その後、咲夜は紅魔館の掃除係として働く事になった。
それから2年が経った
この2年間、
仕事、この世界について、価値観の違い、自身の能力について、
知らなければならない事は、余りにも多かった。
特に、魔法について。
この館は周囲が湖でここの住人は"空を飛んで"移動するのである。
パチュリー直々に基本的な魔法の特訓を受けたりもした。
その忙しさが良かったのか、ここに来る前に受けた"死"の恐怖は心の片隅に追いやられていった。

とある日
「聞いた?お嬢様、血が不味いってお怒りになってたって。」
「最近は養殖ものばかりだし・・・・」
ふとそんな事を耳にした。
「そういえば、ここのお嬢様には1度も会ってないような・・・・」
レミリアは夜行性。
咲夜は昼間働いている。
それでは会えるはずも無い。
仕事の勤務時間が変わるかすれば見ることくらいなら出来そうだが・・・
「血、か・・・」
会うためにはどうすれば?
「あ、咲夜さん、お使い頼みたいんだけど?」
「あ、はい。」


「リトルさん、ちょっと出かけてきます。」
「あれ、何処行くんですか?」
「人間の集落までお使いです。」
「いってらっしゃい。」


「買い物はこれだけね・・・ん、葬式?」
「またやられた・・・・」
「(これは、チャンスかも・・・)ねぇ、どうしたの?」
「ん、あぁ妖怪がひっきりなしに来るんでな・・・」
「その格好・・・お嬢さん、紅魔館のメイドだな?」
「ヒィ・・・」
一歩引く人間達。
「何よ?」
「あんたの所がけしかけてるんじゃないだろうな?」
「はぁ?妖怪を仕向けるくらいなら、メイド達が直接派遣されるわ。

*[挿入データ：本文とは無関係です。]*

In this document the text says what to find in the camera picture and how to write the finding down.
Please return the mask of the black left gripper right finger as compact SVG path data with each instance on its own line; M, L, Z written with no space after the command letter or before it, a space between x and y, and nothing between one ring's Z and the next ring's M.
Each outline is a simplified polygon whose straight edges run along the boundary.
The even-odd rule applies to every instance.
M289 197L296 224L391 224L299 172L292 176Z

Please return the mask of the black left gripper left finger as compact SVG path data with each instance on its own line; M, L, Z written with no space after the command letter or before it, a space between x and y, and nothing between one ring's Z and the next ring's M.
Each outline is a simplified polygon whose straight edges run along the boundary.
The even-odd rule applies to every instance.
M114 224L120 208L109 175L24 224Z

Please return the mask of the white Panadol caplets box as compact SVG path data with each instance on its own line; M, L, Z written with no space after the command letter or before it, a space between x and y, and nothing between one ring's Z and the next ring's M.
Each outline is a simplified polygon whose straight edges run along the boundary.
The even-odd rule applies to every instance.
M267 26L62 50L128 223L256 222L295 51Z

」
「そ、そうか・・・」
「魔法使いでも雇うか?」
「雇うったって、金が幾らあっても足りないぞ?」
「(そうだ!)・・・・ねぇ、解決してあげようか?」


それから2ヶ月がたったある日
パチュリーは久しぶりにレミリアとお茶を楽しんでいた。
「そういえば、最近紅茶が美味しいわ・・・後、月に1度は人肉も出てるみたいだし」
「あぁ、咲夜のおかげね。色々頑張ってたみたいだし。」
「サクヤ?ふーん、貴女、サクヤをここに呼んで頂戴。」
と、メイドに命令する。

コンコン
「咲夜です。」
「入りなさい」
「失礼します。」
部屋に入り、目に入ったのはパチュリーと
「あ・・・・」
あの時の人形の姿とそっくりな少女。
「貴女、どうやって血を手に入れたの?」
人形の事を思い出していたため、すこし反応が遅れてしまった。
「は、はい、人間と契約をしたんです。」
これにはパチュリーも驚いたようで、本から顔を上げて、咲夜を見る。
「妖怪に襲われて困ってると言ってたので、夜だけ、町周辺の空間を捻じ曲げて町に近づけなくしたんです。」
「なるほど、それで結界用の符の作り方を聞きに来たのね」
「代価として、毎週新鮮な血液と月に1人の人間を提供してもらうようにしました。」
「町からここまで結構な距離があるけど、その間の血の保管はどうしてるの?」
「血液の時間を止めて運んでいますから、新鮮なままです。」
「そう・・・下がっていいわ」
「はい、失礼します。」
カチャリ、パタン
咲夜が部屋を出る。
「ふむ・・・・」
中々に有能である。
純粋な戦闘能力としては、以前の(パチュリーが倒した)メイド長、ファラ・シェプストよりも劣ると思うが、
自身の持つ超能力が規格外なモノであるため、それを補って余りある。
メイド長に必要な"強さ"は十分か・・・
「パチェ」
本を読んでいる少女に声をかける
「あのさ・・・」



そして、
「美鈴、何してるの?」
「あ、咲夜さん、おはようございます。」
「おはよう。」
「花壇の手入れですよ。もうそろそろ咲くと思いますけど。」
とラベンダーに水をやる。
水を撒いている少女は、咲夜がメイド長就任と同時に門番に就任した娘だった。
能力無しでの勝負なら五分五分だろうか?
門番を任されているだけあって、他のメイド達では太刀打ちできない実力を持っていた。

あれから10年がたっていた。
今では実質的に紅魔館の責任者である。
メイド長就任直後に2度ほど反発されたが、実力でこれを抑えた。
「さ、今日も頑張りましょう。」
「はい。」


今でもあの時の壊れた懐中時計は大事にしまってある。
あの時は無くしてしまった可愛らしい人形。
その代わりと言ってはアレだが、今はお嬢様がいる。

今度こそ無くさないように、
大切に、大切に。



あとがき! 咲夜さんの過去です。 10〜20年、メイドやってるらしい(うるおぼえ) +外見が若いので12歳から10年間で現在22歳にしました。 この話は、東方紅魔館の10年前〜少し前です。 時間は距離ってのは、時間の経過を表すと 1時―――2時―――3時 と線で表現できるから「距離」です。 中国の古い言葉で 宇宙の宇は空間、宙は時間を表すそうです。